Chinese smartphone manufacturer OnePlus announced Friday it experienced a security breach that may have resulted in the credit card information of more than 40,000 customers being stolen.
The breach is believed to have taken place sometime in November and was discovered in the last week, resulting in the temporary shut down of credit card payments in the company’s online store earlier this week. OnePlus has been working with a third-party security firm to look into how the apparent security breach occurred.
While details are sparse for the time being, it appears that hacker were able to plant a script on a payment processing server operated by OnePlus. It isn’t clear yet if the breach occurred remotely or if the attacker managed to get physical access to the server to plant the malicious code.

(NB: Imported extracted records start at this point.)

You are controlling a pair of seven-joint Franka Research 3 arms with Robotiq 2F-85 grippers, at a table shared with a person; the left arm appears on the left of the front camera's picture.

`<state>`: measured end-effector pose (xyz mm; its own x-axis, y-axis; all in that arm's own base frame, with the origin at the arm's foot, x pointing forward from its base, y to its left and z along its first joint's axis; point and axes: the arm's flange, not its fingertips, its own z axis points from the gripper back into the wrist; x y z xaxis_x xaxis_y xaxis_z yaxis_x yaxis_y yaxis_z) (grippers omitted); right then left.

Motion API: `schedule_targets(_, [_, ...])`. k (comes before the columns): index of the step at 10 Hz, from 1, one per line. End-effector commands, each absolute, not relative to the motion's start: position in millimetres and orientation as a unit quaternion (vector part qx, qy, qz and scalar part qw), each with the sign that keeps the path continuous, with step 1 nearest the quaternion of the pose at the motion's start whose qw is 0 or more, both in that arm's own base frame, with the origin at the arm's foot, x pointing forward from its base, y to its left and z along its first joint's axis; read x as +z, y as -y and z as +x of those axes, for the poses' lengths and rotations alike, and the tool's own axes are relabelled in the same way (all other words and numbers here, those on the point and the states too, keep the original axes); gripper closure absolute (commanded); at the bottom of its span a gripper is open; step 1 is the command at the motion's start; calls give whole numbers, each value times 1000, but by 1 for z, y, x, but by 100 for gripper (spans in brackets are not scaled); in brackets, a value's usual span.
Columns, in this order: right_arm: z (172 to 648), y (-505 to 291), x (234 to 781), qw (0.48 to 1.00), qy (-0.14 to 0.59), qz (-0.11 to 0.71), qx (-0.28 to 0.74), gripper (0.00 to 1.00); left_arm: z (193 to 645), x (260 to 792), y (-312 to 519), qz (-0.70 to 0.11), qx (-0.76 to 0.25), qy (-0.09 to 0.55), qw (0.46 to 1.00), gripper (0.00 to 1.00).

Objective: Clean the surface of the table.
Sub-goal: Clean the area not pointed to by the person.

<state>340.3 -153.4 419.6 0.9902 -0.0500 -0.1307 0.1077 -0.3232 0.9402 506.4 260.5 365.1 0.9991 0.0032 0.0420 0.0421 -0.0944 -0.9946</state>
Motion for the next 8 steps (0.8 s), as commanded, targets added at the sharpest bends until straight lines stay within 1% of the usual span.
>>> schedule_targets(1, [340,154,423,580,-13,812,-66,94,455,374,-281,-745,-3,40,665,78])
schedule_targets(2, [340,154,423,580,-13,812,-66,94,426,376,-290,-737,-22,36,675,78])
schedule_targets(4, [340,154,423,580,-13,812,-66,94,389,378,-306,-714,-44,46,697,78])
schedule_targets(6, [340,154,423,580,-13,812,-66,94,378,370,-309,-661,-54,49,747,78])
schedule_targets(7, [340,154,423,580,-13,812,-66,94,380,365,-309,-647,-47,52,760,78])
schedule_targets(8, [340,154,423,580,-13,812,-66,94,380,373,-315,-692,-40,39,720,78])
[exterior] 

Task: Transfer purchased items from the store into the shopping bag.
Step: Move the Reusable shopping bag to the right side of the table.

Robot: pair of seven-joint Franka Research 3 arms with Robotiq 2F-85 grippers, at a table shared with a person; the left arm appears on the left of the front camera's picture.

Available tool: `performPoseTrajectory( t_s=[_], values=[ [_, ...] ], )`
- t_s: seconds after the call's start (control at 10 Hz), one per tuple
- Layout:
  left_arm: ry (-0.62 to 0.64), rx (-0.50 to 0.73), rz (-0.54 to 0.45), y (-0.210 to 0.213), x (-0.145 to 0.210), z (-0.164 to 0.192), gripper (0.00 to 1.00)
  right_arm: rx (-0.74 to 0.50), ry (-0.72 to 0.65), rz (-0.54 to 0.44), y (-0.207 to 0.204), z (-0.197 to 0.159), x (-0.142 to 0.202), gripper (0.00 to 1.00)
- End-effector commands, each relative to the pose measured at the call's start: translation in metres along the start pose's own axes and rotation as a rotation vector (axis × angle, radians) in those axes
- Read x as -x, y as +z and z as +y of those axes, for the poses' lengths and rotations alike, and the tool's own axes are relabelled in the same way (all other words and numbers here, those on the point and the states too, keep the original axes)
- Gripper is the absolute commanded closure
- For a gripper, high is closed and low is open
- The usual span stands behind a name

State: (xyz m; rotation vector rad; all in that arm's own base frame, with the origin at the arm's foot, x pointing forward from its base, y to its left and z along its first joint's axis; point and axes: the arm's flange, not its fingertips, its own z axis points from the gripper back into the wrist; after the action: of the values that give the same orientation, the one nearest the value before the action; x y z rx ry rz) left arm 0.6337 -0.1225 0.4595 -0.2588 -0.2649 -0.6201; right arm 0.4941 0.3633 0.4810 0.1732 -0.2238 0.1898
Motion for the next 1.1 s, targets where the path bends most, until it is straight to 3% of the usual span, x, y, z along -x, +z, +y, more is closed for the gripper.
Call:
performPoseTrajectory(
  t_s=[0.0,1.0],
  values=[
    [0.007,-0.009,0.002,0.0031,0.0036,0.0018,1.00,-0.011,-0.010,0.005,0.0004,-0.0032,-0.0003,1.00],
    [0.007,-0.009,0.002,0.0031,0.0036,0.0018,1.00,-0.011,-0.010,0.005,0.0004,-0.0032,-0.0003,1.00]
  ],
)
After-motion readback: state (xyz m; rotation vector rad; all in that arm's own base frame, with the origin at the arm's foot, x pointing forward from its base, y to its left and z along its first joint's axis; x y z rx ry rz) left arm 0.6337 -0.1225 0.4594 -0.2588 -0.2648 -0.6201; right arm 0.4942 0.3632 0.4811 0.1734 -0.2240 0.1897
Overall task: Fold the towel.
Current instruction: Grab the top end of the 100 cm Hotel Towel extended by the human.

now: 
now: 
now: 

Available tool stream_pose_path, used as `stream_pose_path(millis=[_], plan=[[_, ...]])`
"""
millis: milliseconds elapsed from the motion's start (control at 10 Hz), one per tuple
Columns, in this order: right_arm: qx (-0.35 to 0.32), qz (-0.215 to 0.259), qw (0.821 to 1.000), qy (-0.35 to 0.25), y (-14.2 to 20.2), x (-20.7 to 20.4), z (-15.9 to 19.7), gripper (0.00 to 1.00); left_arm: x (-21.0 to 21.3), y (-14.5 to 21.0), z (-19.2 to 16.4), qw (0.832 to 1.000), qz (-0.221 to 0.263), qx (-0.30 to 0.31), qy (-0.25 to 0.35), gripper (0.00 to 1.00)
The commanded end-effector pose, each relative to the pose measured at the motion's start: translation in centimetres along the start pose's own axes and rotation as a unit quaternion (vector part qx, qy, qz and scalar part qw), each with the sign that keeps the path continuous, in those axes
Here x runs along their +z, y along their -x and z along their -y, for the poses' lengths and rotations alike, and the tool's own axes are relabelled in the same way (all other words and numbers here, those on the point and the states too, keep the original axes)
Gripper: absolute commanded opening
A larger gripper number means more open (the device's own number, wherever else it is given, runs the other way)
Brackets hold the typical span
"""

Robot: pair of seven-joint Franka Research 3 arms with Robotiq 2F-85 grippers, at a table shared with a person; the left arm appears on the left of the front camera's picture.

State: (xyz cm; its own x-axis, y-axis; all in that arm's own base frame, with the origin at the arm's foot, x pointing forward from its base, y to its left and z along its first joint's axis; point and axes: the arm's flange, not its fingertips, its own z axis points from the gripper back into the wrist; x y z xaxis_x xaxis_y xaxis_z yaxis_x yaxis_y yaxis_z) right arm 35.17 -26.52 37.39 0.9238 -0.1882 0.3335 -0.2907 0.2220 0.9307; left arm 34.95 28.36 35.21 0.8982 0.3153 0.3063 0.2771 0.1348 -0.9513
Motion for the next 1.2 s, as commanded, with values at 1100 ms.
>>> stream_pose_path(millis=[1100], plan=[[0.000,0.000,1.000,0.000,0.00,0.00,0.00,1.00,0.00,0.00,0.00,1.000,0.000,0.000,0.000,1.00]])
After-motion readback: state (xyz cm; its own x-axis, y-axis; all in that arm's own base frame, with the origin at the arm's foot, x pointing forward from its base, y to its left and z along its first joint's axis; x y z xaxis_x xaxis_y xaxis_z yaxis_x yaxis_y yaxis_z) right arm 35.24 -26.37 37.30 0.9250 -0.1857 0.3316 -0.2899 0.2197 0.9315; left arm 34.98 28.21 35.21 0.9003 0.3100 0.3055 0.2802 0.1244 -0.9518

The script was capable of stealing data provided by customers to OnePlus to complete transactions. It’s believed the script was running on the server for the better part of two months before it was discovered.
While it was running on the OnePlus sever, the malicious code was able to access a plethora of customer information including full credit card numbers, expiration dates and security codes—all hijacked directly from the user’s browser window as they entered the information.
In a notice posted on the company’s forums, OnePlus provided some additional information to its customers regarding the breach. The company said the script operated “intermittently” while it was on the server and the infected system has since been quarantined so payments can continue.
The company also said the only customers affected by the attack are those who entered their credit card manually. Those who used a saved credit card, a credit card processed through PayPal or paid directly with a PayPal balance should not have been affected by the breach.
While that narrows the number of people hit by the breach, it still resulted in more than 40,000 customers being exposed and having their credit card information stolen. OnePlus noted those victims “represent a small subset” of the company’s total customer base, but that is likely to be little comfort for those who had their information compromised.
OnePlus is in the process of reaching out to those who were affected by the breach. It will be extending an offer of one year of free credit monitoring services to the victims and will work with local law enforcement on cases of credit card theft.
Credit card payments in the OnePlus online store will remain suspended for the duration of the company’s investigation into the breach. Payments for devices and other products offered through the store will only be available to be made through PayPal.
Despite the setback, OnePlus does not appear interested in changing its strategy of selling directly to consumers. The company intended to continue selling through its website rather than through other marketplaces like Amazon.